High Performance Computing Facility

Job Scheduling

This information is applicable for IITKGP internal users. Other users in NSMapp, NSMext, etc., are requested to contact CDAC for information on storage, charging policy, and queuing priority.

Scheduler

PARAM Shakti uses Slurm 22.05.09 (open-source) as the workload manager for the HPC facility. The following partitions (queues) have been defined to meet different computational requirements.

Partition	Min-Max Cores / Nodes per Job	Max Walltime	Priority	Comments
Shared	1-36 cores	03 days	200	Compute nodes only. Node sharing is allowed between different jobs.
Medium	1-10 nodes	03 days	200	Compute and high-memory nodes. Nodes are allocated exclusively; node sharing is not allowed.
Large	1-10 nodes	07 days	10	Compute and high-memory nodes. Intended for long-running jobs; node sharing is not allowed.
GPU	GPU nodes only. Configuration remains unchanged.

Partition Details

Shared Partition: Designed for serial and OpenMP jobs. Users may request a minimum of 1 core and a maximum of 36 cores. The maximum walltime is 3 days.
Medium Partition: Suitable for single-node and multi-node jobs. Entire nodes are allocated exclusively. Users may request between 1 and 10 nodes. The parameter --ntasks-per-node=40 must not be changed. Maximum walltime is 3 days.
Large Partition: Similar to the medium partition but intended for longer jobs with a maximum walltime of 7 days. Due to its lower priority, this partition should be used only when longer walltime is required.
GPU Partition: Dedicated to GPU-based workloads. Configuration remains unchanged.

Types of Nodes

Compute Nodes (cn): The system comprises 384 compute nodes, labelled cn001 to cn384. These nodes are distributed across the shared and medium/large partitions based on historical usage and job queue demand.
High-Memory Nodes (hm): A total of 36 high-memory nodes, labelled hm001 to hm036, are available only in the medium and large partitions. These nodes are intended for memory-intensive workloads.

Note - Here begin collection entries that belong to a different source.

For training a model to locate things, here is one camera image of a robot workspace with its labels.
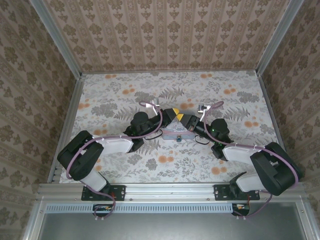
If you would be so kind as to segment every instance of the floral wallpaper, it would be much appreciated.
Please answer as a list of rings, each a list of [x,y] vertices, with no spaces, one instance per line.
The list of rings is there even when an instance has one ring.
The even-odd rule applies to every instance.
[[[82,130],[96,136],[121,134],[136,112],[146,111],[149,117],[155,115],[151,108],[139,106],[139,101],[159,98],[162,109],[178,108],[181,113],[199,117],[198,104],[222,100],[223,107],[212,112],[209,123],[224,118],[235,142],[263,146],[277,141],[253,70],[88,74],[84,79],[72,138]],[[177,119],[167,130],[186,131]],[[95,169],[111,183],[221,182],[253,170],[244,163],[216,159],[211,143],[201,145],[195,139],[176,142],[162,137],[144,142],[132,153],[102,152]],[[72,182],[66,179],[65,171],[60,182]]]
[[[75,79],[28,0],[0,0],[0,239],[20,239]]]
[[[263,73],[286,150],[320,225],[320,1],[305,0]]]
[[[45,0],[82,72],[255,69],[289,0]]]

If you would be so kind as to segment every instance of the purple cable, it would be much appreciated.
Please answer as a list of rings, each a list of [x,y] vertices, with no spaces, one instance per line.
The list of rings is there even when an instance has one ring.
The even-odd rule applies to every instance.
[[[244,218],[253,217],[254,215],[257,215],[258,213],[260,213],[260,211],[261,211],[262,209],[264,209],[265,206],[267,206],[267,204],[271,201],[271,199],[272,199],[272,197],[273,197],[273,195],[272,195],[271,193],[267,192],[267,191],[260,191],[260,192],[263,192],[263,193],[266,193],[266,194],[270,194],[270,197],[268,198],[268,200],[267,200],[257,211],[255,211],[254,213],[252,213],[252,214],[250,214],[250,215],[247,215],[247,216],[243,216],[241,213],[239,213],[239,212],[237,212],[237,211],[235,211],[235,210],[233,210],[233,212],[236,213],[236,214],[238,214],[238,215],[239,215],[238,217],[243,218],[243,219],[244,219]]]
[[[273,151],[270,151],[268,149],[265,149],[264,147],[261,147],[261,146],[250,146],[250,145],[244,145],[244,144],[237,144],[237,143],[227,143],[227,142],[223,142],[223,141],[220,141],[216,138],[214,138],[208,131],[207,129],[207,116],[209,115],[209,112],[212,111],[213,109],[217,109],[219,107],[221,107],[222,105],[224,104],[224,101],[218,101],[217,103],[213,104],[210,109],[206,112],[206,114],[204,115],[204,120],[203,120],[203,123],[204,123],[204,130],[205,130],[205,133],[214,141],[220,143],[220,144],[223,144],[223,145],[226,145],[226,146],[233,146],[233,147],[242,147],[242,148],[247,148],[247,149],[259,149],[259,150],[262,150],[262,151],[265,151],[267,153],[269,153],[270,155],[273,155],[275,156],[277,159],[279,159],[281,162],[283,162],[292,172],[292,174],[294,175],[294,185],[293,185],[293,188],[297,186],[298,182],[299,182],[299,178],[298,178],[298,175],[295,171],[295,169],[290,165],[290,163],[288,163],[282,156],[276,154],[275,152]]]
[[[73,158],[71,159],[68,167],[66,168],[66,178],[67,179],[72,179],[71,176],[69,175],[69,172],[70,172],[70,169],[71,169],[71,166],[72,164],[75,162],[75,160],[77,159],[77,157],[79,156],[79,154],[91,143],[93,142],[96,142],[96,141],[99,141],[99,140],[104,140],[104,139],[117,139],[117,138],[121,138],[121,139],[142,139],[142,138],[145,138],[151,134],[154,134],[156,133],[159,128],[161,127],[161,124],[162,124],[162,121],[163,121],[163,116],[162,116],[162,112],[160,111],[160,109],[153,103],[151,102],[146,102],[146,101],[140,101],[139,102],[139,105],[142,106],[142,107],[145,107],[146,104],[149,104],[151,106],[153,106],[157,112],[159,113],[160,115],[160,122],[159,122],[159,125],[156,127],[155,130],[153,130],[152,132],[148,133],[148,134],[145,134],[145,135],[142,135],[142,136],[121,136],[121,135],[110,135],[110,136],[101,136],[101,137],[97,137],[97,138],[93,138],[91,139],[90,141],[86,142],[77,152],[76,154],[73,156]],[[112,197],[111,195],[109,194],[106,194],[106,193],[103,193],[103,192],[99,192],[99,191],[96,191],[94,189],[92,189],[92,187],[88,186],[87,184],[85,184],[84,182],[80,181],[81,183],[83,183],[90,191],[92,191],[93,193],[95,194],[98,194],[98,195],[102,195],[102,196],[106,196],[108,198],[110,198],[113,202],[113,205],[112,205],[112,209],[110,210],[110,212],[105,216],[105,218],[108,218],[111,213],[115,210],[115,207],[116,207],[116,200],[114,197]],[[96,212],[97,212],[97,209],[96,208],[93,212],[94,216],[97,217],[96,215]]]

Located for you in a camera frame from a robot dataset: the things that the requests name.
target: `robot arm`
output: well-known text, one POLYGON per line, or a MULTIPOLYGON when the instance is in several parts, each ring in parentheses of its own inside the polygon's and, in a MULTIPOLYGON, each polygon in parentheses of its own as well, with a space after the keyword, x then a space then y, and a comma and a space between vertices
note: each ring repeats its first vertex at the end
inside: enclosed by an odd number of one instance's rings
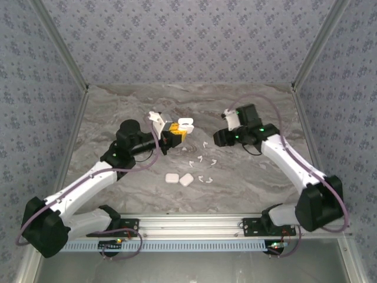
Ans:
MULTIPOLYGON (((158 146, 164 155, 170 148, 183 142, 186 135, 194 129, 191 118, 179 119, 178 123, 173 123, 168 115, 155 112, 149 114, 153 131, 158 137, 158 146)), ((152 133, 141 132, 140 125, 135 120, 122 122, 116 133, 116 140, 87 173, 44 200, 35 197, 27 203, 22 225, 38 211, 43 208, 45 211, 25 228, 22 236, 48 258, 60 251, 68 240, 93 232, 121 228, 120 215, 107 205, 80 215, 74 213, 99 191, 127 174, 113 169, 132 169, 135 166, 135 155, 154 148, 156 141, 152 133)))
POLYGON ((286 148, 309 172, 303 169, 282 145, 279 130, 272 124, 263 125, 254 104, 228 109, 222 114, 228 128, 214 134, 216 145, 234 146, 236 143, 253 145, 267 156, 291 180, 300 194, 297 204, 279 204, 262 212, 266 230, 273 226, 301 225, 311 232, 343 216, 342 209, 335 197, 313 175, 325 179, 343 199, 342 182, 336 177, 327 177, 323 172, 310 165, 284 139, 286 148))

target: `blue patterned wall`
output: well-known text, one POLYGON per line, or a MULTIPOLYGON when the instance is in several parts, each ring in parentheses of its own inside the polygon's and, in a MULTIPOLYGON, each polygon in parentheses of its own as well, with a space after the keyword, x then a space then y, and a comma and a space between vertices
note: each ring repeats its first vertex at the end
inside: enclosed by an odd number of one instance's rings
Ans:
POLYGON ((25 204, 52 191, 82 92, 27 0, 0 11, 0 282, 12 282, 25 204))
POLYGON ((358 248, 377 282, 377 2, 351 0, 299 91, 327 173, 344 184, 358 248))
POLYGON ((44 0, 90 84, 291 82, 333 0, 44 0))

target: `marble surface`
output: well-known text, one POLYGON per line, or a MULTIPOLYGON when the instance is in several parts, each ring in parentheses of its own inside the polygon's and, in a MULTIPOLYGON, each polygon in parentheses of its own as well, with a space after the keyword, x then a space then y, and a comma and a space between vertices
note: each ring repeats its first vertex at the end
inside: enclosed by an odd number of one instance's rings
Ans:
MULTIPOLYGON (((236 213, 260 212, 276 203, 298 199, 298 193, 289 179, 268 158, 251 156, 241 145, 219 148, 212 135, 226 127, 221 113, 240 95, 251 92, 273 99, 281 111, 285 133, 290 144, 310 160, 306 140, 288 86, 253 84, 188 84, 188 85, 101 85, 90 86, 84 119, 68 169, 65 184, 85 173, 108 149, 115 132, 126 119, 141 123, 148 131, 143 116, 150 110, 179 117, 194 118, 195 129, 186 141, 161 156, 150 169, 129 173, 92 199, 79 212, 87 212, 108 204, 118 212, 206 212, 236 213), (199 163, 197 156, 204 157, 199 163), (210 165, 212 159, 217 163, 210 165), (191 173, 195 180, 188 187, 166 184, 166 173, 183 176, 191 173), (202 183, 211 177, 213 182, 202 183)), ((276 115, 265 101, 250 98, 239 105, 255 103, 265 124, 278 125, 276 115)), ((147 154, 137 156, 143 160, 147 154)))

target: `yellow object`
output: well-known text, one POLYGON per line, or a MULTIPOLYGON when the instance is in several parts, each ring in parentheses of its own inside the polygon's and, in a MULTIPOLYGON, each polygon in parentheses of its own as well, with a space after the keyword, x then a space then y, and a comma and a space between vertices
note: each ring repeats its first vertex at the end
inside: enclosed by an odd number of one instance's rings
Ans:
POLYGON ((186 138, 187 136, 187 131, 178 131, 178 130, 174 130, 174 131, 170 131, 172 134, 180 134, 181 137, 182 137, 182 141, 184 141, 184 139, 186 138))
POLYGON ((170 125, 169 131, 176 131, 178 130, 179 124, 178 123, 173 123, 170 125))
POLYGON ((178 123, 173 123, 173 124, 171 124, 171 126, 169 128, 169 131, 172 134, 180 134, 182 136, 182 141, 184 141, 184 139, 187 136, 187 131, 180 131, 180 130, 178 130, 178 128, 179 128, 179 124, 178 123))

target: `purple cable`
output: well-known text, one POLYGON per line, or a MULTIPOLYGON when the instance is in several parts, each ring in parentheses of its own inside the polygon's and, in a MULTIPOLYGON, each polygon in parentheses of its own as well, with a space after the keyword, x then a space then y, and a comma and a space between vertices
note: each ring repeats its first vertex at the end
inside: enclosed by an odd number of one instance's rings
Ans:
POLYGON ((130 258, 133 258, 135 256, 137 256, 140 251, 141 251, 141 248, 143 247, 143 237, 140 235, 139 232, 137 232, 135 229, 131 229, 131 228, 121 228, 121 229, 115 229, 115 230, 109 230, 109 231, 101 231, 101 232, 94 232, 94 234, 97 234, 97 235, 103 235, 103 234, 111 234, 111 233, 116 233, 116 232, 122 232, 122 231, 129 231, 129 232, 132 232, 132 233, 135 233, 139 239, 140 239, 140 244, 139 244, 139 247, 137 248, 137 250, 131 254, 131 255, 127 255, 127 256, 117 256, 116 258, 110 258, 109 256, 106 256, 105 255, 105 249, 109 246, 109 245, 105 245, 105 247, 102 249, 101 251, 101 254, 104 258, 107 258, 111 261, 121 261, 123 259, 130 259, 130 258))
POLYGON ((264 100, 266 100, 275 110, 276 112, 276 115, 277 115, 277 119, 279 120, 279 128, 280 128, 280 139, 282 141, 282 145, 284 147, 284 149, 286 150, 286 152, 288 153, 288 155, 298 164, 300 165, 305 171, 307 171, 309 174, 311 174, 312 176, 314 176, 314 178, 316 178, 318 181, 320 181, 326 188, 329 189, 329 191, 334 195, 334 197, 336 198, 336 200, 339 202, 339 205, 340 207, 342 208, 342 212, 344 214, 344 223, 343 223, 343 226, 340 228, 340 229, 337 229, 337 230, 331 230, 331 229, 328 229, 328 228, 322 228, 323 230, 325 231, 328 231, 328 232, 331 232, 331 233, 339 233, 339 232, 343 232, 349 225, 349 215, 348 215, 348 212, 347 212, 347 209, 346 209, 346 206, 345 204, 343 203, 342 199, 340 198, 340 196, 338 195, 338 193, 335 192, 334 188, 330 186, 330 184, 328 184, 328 182, 326 182, 322 177, 318 176, 316 173, 312 172, 310 168, 306 167, 305 164, 303 164, 288 148, 287 148, 287 145, 286 145, 286 142, 285 142, 285 139, 284 139, 284 133, 283 133, 283 119, 280 115, 280 111, 279 109, 276 107, 275 103, 272 102, 271 99, 269 99, 268 97, 262 95, 262 94, 246 94, 246 95, 243 95, 243 96, 240 96, 230 107, 229 107, 229 110, 233 109, 234 105, 236 105, 236 103, 238 103, 241 99, 245 98, 245 97, 250 97, 250 96, 255 96, 255 97, 260 97, 264 100))
POLYGON ((158 138, 157 138, 157 136, 156 136, 156 134, 155 134, 155 132, 153 130, 153 127, 152 127, 151 123, 147 123, 147 124, 148 124, 148 127, 149 127, 152 135, 153 135, 154 142, 156 144, 156 155, 154 156, 154 159, 151 161, 151 163, 149 163, 147 166, 139 167, 139 168, 135 168, 135 169, 120 169, 120 168, 102 169, 102 170, 94 172, 91 176, 87 176, 87 177, 83 178, 83 180, 79 181, 77 184, 75 184, 74 186, 72 186, 69 190, 67 190, 66 192, 62 193, 62 195, 59 198, 55 199, 54 201, 52 201, 48 205, 44 206, 41 210, 37 211, 33 216, 31 216, 25 222, 25 224, 23 224, 23 226, 21 227, 19 233, 17 234, 15 244, 17 246, 28 245, 29 244, 28 242, 20 243, 19 240, 20 240, 22 234, 25 232, 26 228, 35 220, 35 218, 37 218, 39 215, 41 215, 47 209, 49 209, 54 204, 56 204, 59 199, 61 200, 61 199, 65 198, 67 194, 71 193, 73 190, 77 189, 79 186, 81 186, 83 183, 85 183, 87 180, 93 178, 94 176, 96 176, 98 174, 105 173, 105 172, 125 172, 125 173, 131 173, 131 172, 143 171, 143 170, 146 170, 146 169, 150 168, 157 161, 158 157, 160 156, 160 151, 159 151, 160 146, 158 145, 158 138))
POLYGON ((270 252, 273 252, 274 254, 276 254, 278 258, 286 258, 287 256, 290 256, 291 254, 294 254, 294 253, 298 250, 298 248, 299 248, 299 246, 300 246, 300 244, 301 244, 301 237, 302 237, 302 233, 301 233, 301 228, 300 228, 300 226, 298 225, 297 228, 299 228, 299 240, 298 240, 296 246, 295 246, 290 252, 288 252, 288 253, 286 253, 286 254, 284 254, 284 255, 280 255, 277 251, 274 251, 274 250, 271 249, 271 248, 267 248, 267 249, 268 249, 270 252))

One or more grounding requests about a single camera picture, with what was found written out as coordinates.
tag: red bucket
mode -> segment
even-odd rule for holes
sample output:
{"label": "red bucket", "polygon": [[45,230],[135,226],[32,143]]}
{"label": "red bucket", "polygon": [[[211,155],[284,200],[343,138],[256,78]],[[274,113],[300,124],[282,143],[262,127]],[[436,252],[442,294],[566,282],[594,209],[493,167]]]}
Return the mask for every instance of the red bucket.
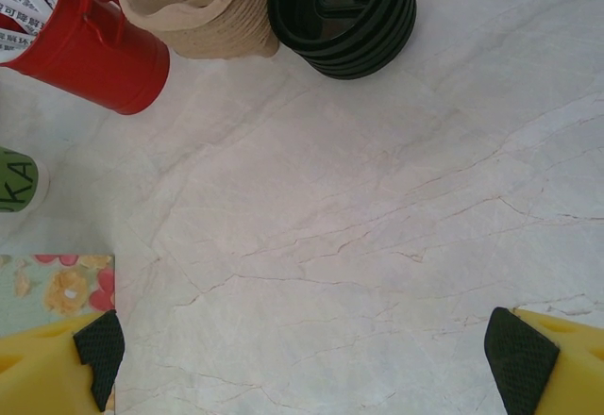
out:
{"label": "red bucket", "polygon": [[118,0],[58,0],[29,48],[0,66],[132,115],[158,97],[170,54],[126,20]]}

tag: black ribbed cup
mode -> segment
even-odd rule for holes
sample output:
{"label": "black ribbed cup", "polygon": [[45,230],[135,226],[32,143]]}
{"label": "black ribbed cup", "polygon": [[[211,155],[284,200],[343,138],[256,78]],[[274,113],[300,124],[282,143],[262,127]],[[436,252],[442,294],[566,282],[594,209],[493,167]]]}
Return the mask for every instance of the black ribbed cup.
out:
{"label": "black ribbed cup", "polygon": [[277,37],[320,73],[360,78],[388,64],[407,43],[415,0],[269,0]]}

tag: paper in bucket
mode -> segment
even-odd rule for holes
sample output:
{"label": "paper in bucket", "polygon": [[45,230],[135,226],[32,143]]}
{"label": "paper in bucket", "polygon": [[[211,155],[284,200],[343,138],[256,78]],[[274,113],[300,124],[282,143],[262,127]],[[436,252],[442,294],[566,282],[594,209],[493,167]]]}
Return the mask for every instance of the paper in bucket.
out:
{"label": "paper in bucket", "polygon": [[0,0],[0,66],[124,115],[149,107],[170,54],[118,0]]}

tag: marble surface
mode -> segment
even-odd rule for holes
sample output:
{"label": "marble surface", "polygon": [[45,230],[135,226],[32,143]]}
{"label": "marble surface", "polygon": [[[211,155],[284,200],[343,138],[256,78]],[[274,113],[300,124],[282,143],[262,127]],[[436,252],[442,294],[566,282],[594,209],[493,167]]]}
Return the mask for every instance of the marble surface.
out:
{"label": "marble surface", "polygon": [[604,0],[418,0],[364,80],[174,58],[125,118],[0,73],[52,172],[2,253],[115,253],[121,415],[504,413],[496,306],[604,325]]}

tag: floral pattern
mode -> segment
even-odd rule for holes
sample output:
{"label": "floral pattern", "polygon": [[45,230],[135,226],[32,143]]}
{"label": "floral pattern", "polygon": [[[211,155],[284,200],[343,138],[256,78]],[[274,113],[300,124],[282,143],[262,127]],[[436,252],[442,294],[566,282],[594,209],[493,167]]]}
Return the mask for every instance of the floral pattern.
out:
{"label": "floral pattern", "polygon": [[109,311],[115,308],[115,273],[112,269],[103,269],[96,275],[98,290],[91,294],[91,307],[97,311]]}
{"label": "floral pattern", "polygon": [[72,267],[77,264],[79,259],[78,255],[34,255],[34,258],[38,260],[42,266],[52,266],[56,259],[65,266]]}
{"label": "floral pattern", "polygon": [[[0,255],[0,337],[114,309],[114,268],[110,256]],[[114,398],[108,410],[114,410]]]}
{"label": "floral pattern", "polygon": [[88,299],[88,283],[77,269],[54,274],[44,295],[44,305],[49,311],[62,316],[77,315]]}

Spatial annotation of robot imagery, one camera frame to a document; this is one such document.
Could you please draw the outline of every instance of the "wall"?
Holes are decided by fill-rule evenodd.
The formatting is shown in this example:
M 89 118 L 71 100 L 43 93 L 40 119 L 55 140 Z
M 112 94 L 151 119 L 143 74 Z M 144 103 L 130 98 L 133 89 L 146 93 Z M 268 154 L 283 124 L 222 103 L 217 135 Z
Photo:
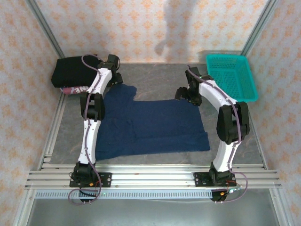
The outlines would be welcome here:
M 133 63 L 241 51 L 267 1 L 37 0 L 67 57 L 113 53 Z
M 250 105 L 268 166 L 280 170 L 296 225 L 301 222 L 301 3 L 280 0 L 249 62 L 259 92 Z
M 0 4 L 0 225 L 12 224 L 29 170 L 37 165 L 59 91 L 57 55 L 24 0 Z

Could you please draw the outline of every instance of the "blue cloth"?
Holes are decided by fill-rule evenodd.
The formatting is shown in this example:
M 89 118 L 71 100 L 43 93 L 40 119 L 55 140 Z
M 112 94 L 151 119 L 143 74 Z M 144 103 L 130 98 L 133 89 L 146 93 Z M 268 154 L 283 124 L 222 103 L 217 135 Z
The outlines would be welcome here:
M 210 150 L 197 106 L 186 100 L 134 101 L 136 88 L 114 85 L 105 95 L 96 160 L 122 155 Z

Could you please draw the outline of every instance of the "teal plastic basket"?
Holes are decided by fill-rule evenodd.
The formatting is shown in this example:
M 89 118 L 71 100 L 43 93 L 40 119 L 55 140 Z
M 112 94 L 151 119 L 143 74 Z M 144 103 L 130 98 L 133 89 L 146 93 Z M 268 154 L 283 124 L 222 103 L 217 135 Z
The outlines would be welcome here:
M 245 56 L 209 54 L 206 62 L 208 74 L 230 97 L 245 102 L 258 99 L 250 65 Z

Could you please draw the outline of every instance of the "floral wallpaper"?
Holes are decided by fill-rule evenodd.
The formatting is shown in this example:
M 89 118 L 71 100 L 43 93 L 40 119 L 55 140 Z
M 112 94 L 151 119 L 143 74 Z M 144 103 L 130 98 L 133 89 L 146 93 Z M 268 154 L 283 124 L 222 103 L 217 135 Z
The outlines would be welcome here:
M 301 3 L 279 0 L 248 56 L 259 100 L 250 105 L 268 166 L 280 170 L 301 222 Z
M 0 225 L 10 226 L 56 109 L 58 56 L 24 0 L 0 4 L 0 13 Z
M 37 0 L 67 57 L 199 62 L 203 50 L 241 51 L 268 0 Z

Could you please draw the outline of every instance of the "black mounting plate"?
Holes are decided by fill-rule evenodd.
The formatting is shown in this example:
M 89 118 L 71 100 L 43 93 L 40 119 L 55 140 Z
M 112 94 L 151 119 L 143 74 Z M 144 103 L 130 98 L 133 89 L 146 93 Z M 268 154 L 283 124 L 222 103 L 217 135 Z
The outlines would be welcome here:
M 98 175 L 100 176 L 101 182 L 102 182 L 102 187 L 111 187 L 111 182 L 112 182 L 112 173 L 102 173 L 98 172 Z M 82 184 L 82 183 L 76 183 L 76 181 L 71 181 L 69 187 L 95 187 L 95 185 L 87 185 L 87 183 Z
M 226 180 L 220 182 L 218 185 L 214 184 L 212 181 L 209 172 L 195 172 L 193 173 L 194 182 L 196 187 L 214 187 L 214 186 L 220 186 L 220 187 L 227 187 L 229 183 L 229 187 L 235 187 L 237 184 L 236 182 L 227 182 Z

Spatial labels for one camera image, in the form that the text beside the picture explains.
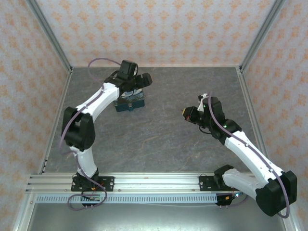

To request more than 4.3 GB of memory per core, users may specify either of the following in the job submission script:
- #SBATCH --exclude=cn[085-384]
- #SBATCH --mem-per-cpu=AA G (replace AA with a value between 4 and 18)
This ensures allocation of the required memory (in GB) per CPU core.
GPU Nodes (gpu): The system includes 22 GPU nodes, labelled gpu001 to gpu022. These nodes are accessible exclusively through the GPU partition. To request a GPU, include:
#SBATCH --gres=gpu:1

Storage Policy

⚠️ Important

Users must submit jobs from the /scratch/$USER directory.

File System	Quota	Retention Period
/home	Soft Limit: 40 GB Hard Limit: 50 GB *Except for UG students	Unlimited
/scratch	Soft Limit: 2 TB	60 days Files older than retention period will be deleted

Users can check their /home and /scratch quota using the myquota command.

Usage Instructions

/home/<username>/: Used for installing applications.
/scratch/<username>/: Used for project/research data.

Users are advised to maintain local backups of their data. Storage and charging policies are subject to change.

Data Safety

Users are advised to keep a backup of their data locally. Once the project/research work is completed, transfer the data from PARAM Shakti to your local system using the commands shown in the File Transfers section. Users' data stored on scratch directory on PS is NOT backed up or archived by the system administration. The PS administration is also not responsible for restoring damaged or lost files for users. Backing up and archiving data is the responsibility of the user and his/her Project Guide/Adviser.